2017.10.09; Who Invented the Slurpee?
Published by DB,
Who Invented the Slurpee?
The Slurpee was invented as a commercial product more or less by accident by a Dairy Queen franchisee Omar Knedlik in Kansas City in the late 1950s.
Born in 1915 and having grown up relatively poor, after WWII Knedlik used his pay from his time serving in the war to open a small ice cream shop. After rinsing and repeating with various business ventures (some successful, some not), by the late 1950s, he’d scraped enough money together to purchase a Dairy Queen franchise.
The commonly told story, corroborated by none other then Knedlik’s son, Phil, in an interview after his father’s death in 1989, is that, struggling with a malfunctioning soda fountain, Knedlik began storing bottled soda in his freezer, which cooled, but did not entirely freeze, the beverages into a delicious slush. However, according to none other than the company website itself, Knedlik simply didn’t have a soda fountain (not even a broken one) in the early days of running his Dairy Queen franchise, so made due with putting the bottled soda in the freezer.
Whoever is correct, Knedlik putting the bottled beverages in the freezer turned out to be an accidental stroke of genius. The sometimes slushy result quickly became a customer favorite, in turn spurring him to start advertising his drinks as “The Coldest Drinks In Town.”
At this point, you might be wondering why the soda didn’t always just freeze all the way through. Recall that back in the 1950s, most soda was sold in glass bottles that had very smooth interior surfaces, and the soda itself had few extraneous particles. For any ice crystal to form at temperatures found in a typical freezer, it has to have something to grab onto (technically, a nucleation site). However, in the hermetically sealed glass bottles of soda, unmoving in Knedlik’s freezer, this wouldn’t necessarily happen.
When the soda was removed, however, two factors potentially worked on it to begin to create slush. First, if the soda was supercooled (below the solution’s freezing point, but not frozen), just by moving it, this created additional interactions that could sometimes reveal previously unrealized nucleation sites, causing localized freezing.
Second, even if the liquid wasn’t “supercooled,” but was at close to the freezing point of the solution, when the carbonated bottle of soda was opened, the dissolved CO2 under pressure suddenly returns to atmospheric pressure, so outgasses. Beyond potential further jostling of the liquid, this outgassing results in a slight drop in the temperature of the remaining liquid via the expanding gas absorbing heat from the surrounding solution, particularly causing a temperature drop around the outgassed bubbles. The result of all this can potentially be a previously liquid solution turning quite slushy.

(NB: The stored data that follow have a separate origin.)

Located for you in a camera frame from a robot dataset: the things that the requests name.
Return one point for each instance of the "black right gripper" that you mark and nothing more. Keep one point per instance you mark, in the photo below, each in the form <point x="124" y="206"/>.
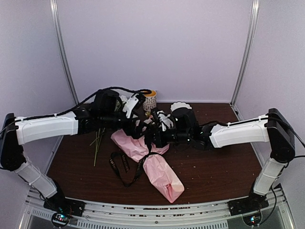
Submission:
<point x="159" y="140"/>

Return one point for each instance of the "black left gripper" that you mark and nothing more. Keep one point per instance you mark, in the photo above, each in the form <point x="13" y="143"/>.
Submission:
<point x="138" y="130"/>

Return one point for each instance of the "pink wrapping paper sheet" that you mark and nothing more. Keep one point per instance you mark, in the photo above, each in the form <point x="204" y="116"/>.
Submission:
<point x="150" y="160"/>

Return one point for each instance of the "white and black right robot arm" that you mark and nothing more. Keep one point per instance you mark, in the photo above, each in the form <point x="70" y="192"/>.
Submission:
<point x="270" y="128"/>

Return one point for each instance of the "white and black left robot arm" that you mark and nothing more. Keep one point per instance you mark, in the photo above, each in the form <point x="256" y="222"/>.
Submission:
<point x="20" y="133"/>

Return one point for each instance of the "pile of fake flowers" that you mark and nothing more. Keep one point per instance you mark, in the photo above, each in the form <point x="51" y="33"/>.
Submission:
<point x="97" y="141"/>

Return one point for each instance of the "white scalloped bowl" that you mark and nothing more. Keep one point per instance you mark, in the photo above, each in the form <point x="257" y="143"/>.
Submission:
<point x="178" y="105"/>

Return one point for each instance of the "floral mug with yellow inside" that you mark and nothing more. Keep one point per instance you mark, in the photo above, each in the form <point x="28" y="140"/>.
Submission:
<point x="150" y="101"/>

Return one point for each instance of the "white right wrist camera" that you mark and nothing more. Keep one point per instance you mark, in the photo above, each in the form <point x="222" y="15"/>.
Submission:
<point x="162" y="120"/>

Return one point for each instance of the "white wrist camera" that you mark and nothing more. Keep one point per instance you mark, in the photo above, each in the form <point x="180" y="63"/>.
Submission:
<point x="162" y="120"/>
<point x="134" y="102"/>

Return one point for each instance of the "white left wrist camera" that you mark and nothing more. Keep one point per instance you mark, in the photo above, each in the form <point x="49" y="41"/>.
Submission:
<point x="134" y="102"/>

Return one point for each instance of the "aluminium front rail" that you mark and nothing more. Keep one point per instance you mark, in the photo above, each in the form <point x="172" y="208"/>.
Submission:
<point x="209" y="215"/>

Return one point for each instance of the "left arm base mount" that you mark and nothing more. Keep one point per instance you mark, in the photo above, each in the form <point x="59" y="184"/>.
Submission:
<point x="70" y="207"/>

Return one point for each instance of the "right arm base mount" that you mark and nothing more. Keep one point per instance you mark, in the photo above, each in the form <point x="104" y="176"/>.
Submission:
<point x="245" y="205"/>

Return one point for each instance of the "left aluminium frame post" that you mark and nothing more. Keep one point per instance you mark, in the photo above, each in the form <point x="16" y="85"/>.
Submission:
<point x="63" y="55"/>

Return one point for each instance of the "aluminium frame post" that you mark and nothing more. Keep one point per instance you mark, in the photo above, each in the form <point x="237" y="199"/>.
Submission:
<point x="63" y="55"/>
<point x="247" y="49"/>

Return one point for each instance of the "right aluminium frame post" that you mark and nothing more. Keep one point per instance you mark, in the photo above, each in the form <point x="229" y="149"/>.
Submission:
<point x="247" y="49"/>

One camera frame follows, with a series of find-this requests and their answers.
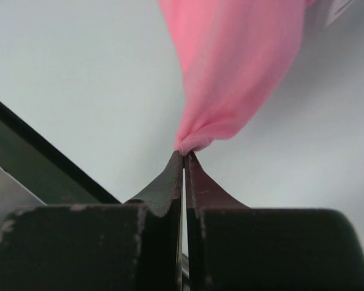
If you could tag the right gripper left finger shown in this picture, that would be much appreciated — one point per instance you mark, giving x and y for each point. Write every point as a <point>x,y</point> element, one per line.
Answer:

Back to Knedlik- with customers clamoring for it, Knedlik began tinkering with equipment he had sitting around, including an old ice-cream maker and a car air conditioner. His goal was to create a device that would consistently produce slushy sodas on demand.

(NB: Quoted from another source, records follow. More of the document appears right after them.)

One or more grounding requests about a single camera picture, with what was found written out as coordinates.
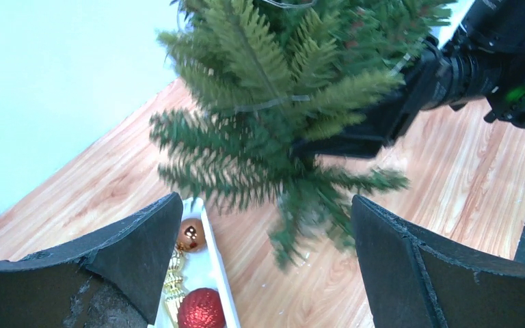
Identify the gold finial ornament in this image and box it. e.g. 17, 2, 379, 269
163, 248, 187, 327

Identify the red glitter ball ornament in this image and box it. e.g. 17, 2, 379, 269
177, 288, 226, 328

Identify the bronze ball ornament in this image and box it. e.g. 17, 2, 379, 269
176, 218, 207, 253

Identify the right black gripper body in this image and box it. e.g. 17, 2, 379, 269
373, 45, 444, 150

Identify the white ornament tray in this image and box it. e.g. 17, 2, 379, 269
152, 198, 241, 327

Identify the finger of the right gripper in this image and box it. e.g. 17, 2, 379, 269
293, 102, 407, 159

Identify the small green christmas tree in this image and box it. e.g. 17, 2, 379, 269
150, 1, 450, 269

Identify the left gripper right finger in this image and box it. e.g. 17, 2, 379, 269
351, 195, 525, 328

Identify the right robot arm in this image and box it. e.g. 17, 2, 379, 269
294, 0, 525, 159

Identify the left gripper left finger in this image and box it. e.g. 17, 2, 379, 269
0, 193, 183, 327

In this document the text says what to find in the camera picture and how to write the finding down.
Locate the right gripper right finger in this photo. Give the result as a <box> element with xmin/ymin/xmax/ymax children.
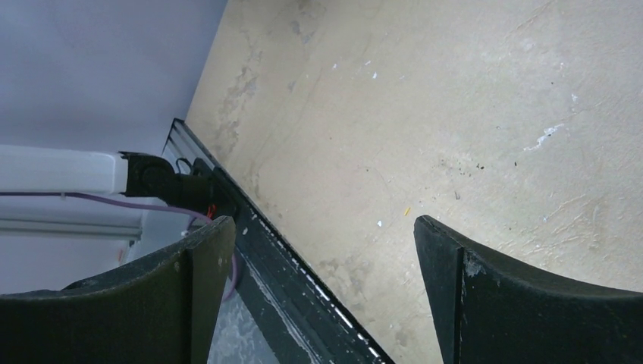
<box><xmin>414</xmin><ymin>215</ymin><xmax>642</xmax><ymax>363</ymax></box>

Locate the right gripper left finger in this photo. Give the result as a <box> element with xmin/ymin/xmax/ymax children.
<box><xmin>1</xmin><ymin>216</ymin><xmax>236</xmax><ymax>363</ymax></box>

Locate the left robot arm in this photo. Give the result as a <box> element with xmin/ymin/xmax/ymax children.
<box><xmin>1</xmin><ymin>145</ymin><xmax>237</xmax><ymax>218</ymax></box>

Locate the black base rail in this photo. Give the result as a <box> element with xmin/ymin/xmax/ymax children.
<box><xmin>120</xmin><ymin>118</ymin><xmax>398</xmax><ymax>364</ymax></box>

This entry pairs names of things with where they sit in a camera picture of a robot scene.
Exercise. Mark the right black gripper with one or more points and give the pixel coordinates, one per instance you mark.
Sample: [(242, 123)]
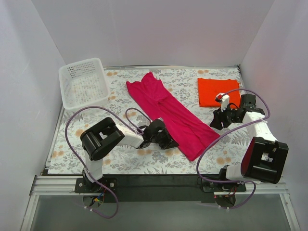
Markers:
[(221, 116)]

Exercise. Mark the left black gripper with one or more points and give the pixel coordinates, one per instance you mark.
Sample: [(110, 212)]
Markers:
[(162, 136)]

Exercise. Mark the magenta t shirt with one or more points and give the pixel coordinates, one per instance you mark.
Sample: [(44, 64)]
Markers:
[(192, 135)]

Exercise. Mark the white plastic basket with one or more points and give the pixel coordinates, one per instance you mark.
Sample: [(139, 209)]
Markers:
[(83, 84)]

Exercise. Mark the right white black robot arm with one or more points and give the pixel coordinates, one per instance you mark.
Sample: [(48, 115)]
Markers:
[(265, 156)]

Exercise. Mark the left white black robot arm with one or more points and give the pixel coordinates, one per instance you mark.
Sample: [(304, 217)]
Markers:
[(99, 140)]

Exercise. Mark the folded orange t shirt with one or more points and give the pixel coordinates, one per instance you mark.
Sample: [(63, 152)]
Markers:
[(208, 89)]

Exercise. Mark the floral table mat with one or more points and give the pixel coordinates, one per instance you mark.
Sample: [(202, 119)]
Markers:
[(67, 154)]

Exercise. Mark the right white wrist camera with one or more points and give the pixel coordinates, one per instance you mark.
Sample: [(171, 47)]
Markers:
[(224, 101)]

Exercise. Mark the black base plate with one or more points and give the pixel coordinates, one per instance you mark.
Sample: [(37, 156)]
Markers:
[(162, 188)]

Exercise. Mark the aluminium frame rail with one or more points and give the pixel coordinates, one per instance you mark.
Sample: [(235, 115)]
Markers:
[(46, 185)]

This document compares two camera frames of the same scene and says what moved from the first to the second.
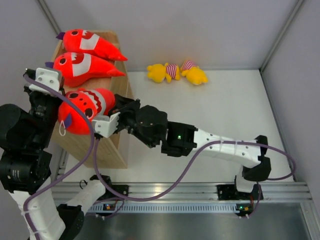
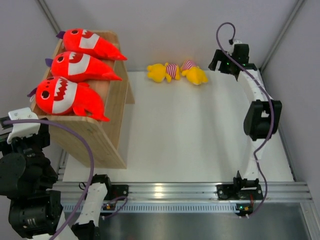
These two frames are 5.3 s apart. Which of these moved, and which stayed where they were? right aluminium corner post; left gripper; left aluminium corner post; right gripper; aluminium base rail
Moved: left gripper; right gripper
Stayed: aluminium base rail; right aluminium corner post; left aluminium corner post
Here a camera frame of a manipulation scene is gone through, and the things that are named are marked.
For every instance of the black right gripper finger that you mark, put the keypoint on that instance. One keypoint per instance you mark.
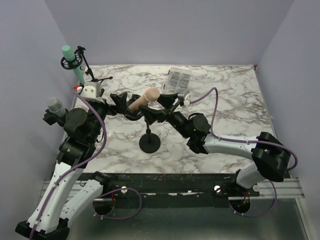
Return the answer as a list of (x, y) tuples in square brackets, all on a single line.
[(155, 116), (167, 100)]

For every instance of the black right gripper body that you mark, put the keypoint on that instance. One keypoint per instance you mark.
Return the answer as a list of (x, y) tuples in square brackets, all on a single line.
[(177, 121)]

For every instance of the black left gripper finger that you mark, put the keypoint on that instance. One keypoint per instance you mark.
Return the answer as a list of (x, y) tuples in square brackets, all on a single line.
[(120, 101), (143, 110)]

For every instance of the mint green microphone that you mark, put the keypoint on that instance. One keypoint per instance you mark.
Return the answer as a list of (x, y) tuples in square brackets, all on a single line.
[(71, 60)]

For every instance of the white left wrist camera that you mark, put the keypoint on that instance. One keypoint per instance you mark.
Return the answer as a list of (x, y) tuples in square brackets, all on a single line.
[(90, 91)]

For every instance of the clear plastic screw box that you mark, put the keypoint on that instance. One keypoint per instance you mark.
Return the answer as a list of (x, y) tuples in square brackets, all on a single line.
[(178, 79)]

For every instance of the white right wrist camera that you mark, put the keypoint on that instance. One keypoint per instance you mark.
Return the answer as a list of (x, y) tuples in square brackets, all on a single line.
[(184, 97)]

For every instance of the grey mesh microphone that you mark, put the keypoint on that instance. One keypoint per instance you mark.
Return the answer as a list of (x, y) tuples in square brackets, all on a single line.
[(56, 107)]

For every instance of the black tripod microphone stand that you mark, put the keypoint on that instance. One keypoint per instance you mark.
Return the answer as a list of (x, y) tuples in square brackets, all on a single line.
[(81, 52)]

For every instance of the black shock mount round stand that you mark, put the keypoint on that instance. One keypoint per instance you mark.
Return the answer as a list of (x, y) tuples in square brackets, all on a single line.
[(149, 142)]

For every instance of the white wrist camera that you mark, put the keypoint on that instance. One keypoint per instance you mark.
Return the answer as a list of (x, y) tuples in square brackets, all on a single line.
[(184, 97), (90, 91)]

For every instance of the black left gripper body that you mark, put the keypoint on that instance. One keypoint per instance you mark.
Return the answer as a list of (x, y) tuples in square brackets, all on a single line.
[(104, 109)]

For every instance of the black front mounting rail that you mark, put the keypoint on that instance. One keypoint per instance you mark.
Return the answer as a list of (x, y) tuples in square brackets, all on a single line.
[(177, 190)]

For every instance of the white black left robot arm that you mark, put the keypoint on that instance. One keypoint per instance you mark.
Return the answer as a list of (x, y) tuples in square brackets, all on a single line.
[(86, 138)]

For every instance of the peach pink microphone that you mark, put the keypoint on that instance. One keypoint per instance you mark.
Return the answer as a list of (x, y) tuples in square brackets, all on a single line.
[(150, 95)]

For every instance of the black clip round base stand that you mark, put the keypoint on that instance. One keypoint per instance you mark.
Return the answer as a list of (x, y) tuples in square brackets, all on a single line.
[(51, 118)]

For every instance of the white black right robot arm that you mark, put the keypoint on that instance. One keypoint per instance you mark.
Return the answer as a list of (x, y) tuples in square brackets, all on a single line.
[(270, 157)]

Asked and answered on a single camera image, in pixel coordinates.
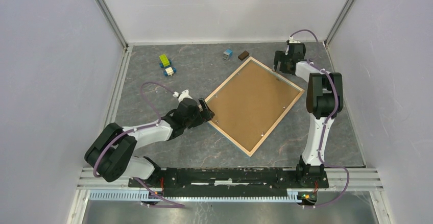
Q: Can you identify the brown cardboard backing board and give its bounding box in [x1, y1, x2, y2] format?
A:
[209, 61, 301, 152]

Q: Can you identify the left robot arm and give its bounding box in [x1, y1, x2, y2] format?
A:
[84, 97, 215, 187]

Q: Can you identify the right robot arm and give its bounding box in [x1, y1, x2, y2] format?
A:
[274, 40, 343, 187]

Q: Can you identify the small brown block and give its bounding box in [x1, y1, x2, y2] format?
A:
[237, 51, 250, 61]

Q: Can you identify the white blue toy car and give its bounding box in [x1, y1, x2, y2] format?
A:
[163, 66, 177, 77]

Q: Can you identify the green blue toy car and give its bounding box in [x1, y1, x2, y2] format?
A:
[159, 54, 172, 68]

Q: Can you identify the blue white cube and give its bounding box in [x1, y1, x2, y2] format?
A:
[223, 49, 233, 60]

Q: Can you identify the aluminium base profile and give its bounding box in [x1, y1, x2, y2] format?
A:
[77, 167, 384, 191]

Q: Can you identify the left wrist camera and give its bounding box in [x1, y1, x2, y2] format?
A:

Knedlik eventually came up with a working prototype- essentially a spinning stainless steel barrel with coils filled with Freon wrapped around it that would keep the pressurized liquid, originally root beer, cooled to 28°F (-2°C). He later hooked up with a manufacturer, John E. Mitchell Company- a company that sold aftermarket car air conditioners, to come up with a version of the machine that could be mass produced, and together they patented a “machine for dispensing semi-frozen drinks and control therefor.” Their patented version more or less worked exactly as the prototype:
Water and flavor were combined and poured into the machine . . . then gaseous carbon dioxide was added. A refrigeration system cooled the mixture [and] a pump designed to achieve the desired consistency would . . . regulate[] temperature and kept the mixture from either freezing or melting.
The result is a partially frozen foam-like liquid that comes out of the tap. Free from the pressurized chamber, the CO2 then causes the slushy solution to puff up, at the same time dropping the temperature slightly via the outgassing, as previously described. This results in the whole solution freezing into a more solid slush, with the sugar in the liquid, besides helping it to taste good, ensuring the solution doesn’t turn into a solid block of ice.
Knedlik initially thought to call the product Scodasice, but the final name and logo settled on was ultimately ICEE, thought up by design artist Ruth Taylor.
By 1965, Knedlik’s icees were being offered in approximately 100 stores across the country. It was then that 7-Eleven came calling, wanting to put the product in their stores. The license 7-Eleven ultimately purchased came subject to conditions, however, including that it had to call the product something other than ICEE.
After a brainstorming session in May of 1966, 7-Eleven’s then advertising director Bob Standford noted how the drink made a slurping sound when one drank it. He later stated, “The first time I heard that sound through a straw, it just came out ‘slurp.’ We added the two e’s to make a noun. It was just a fun name and we decided to go with it.”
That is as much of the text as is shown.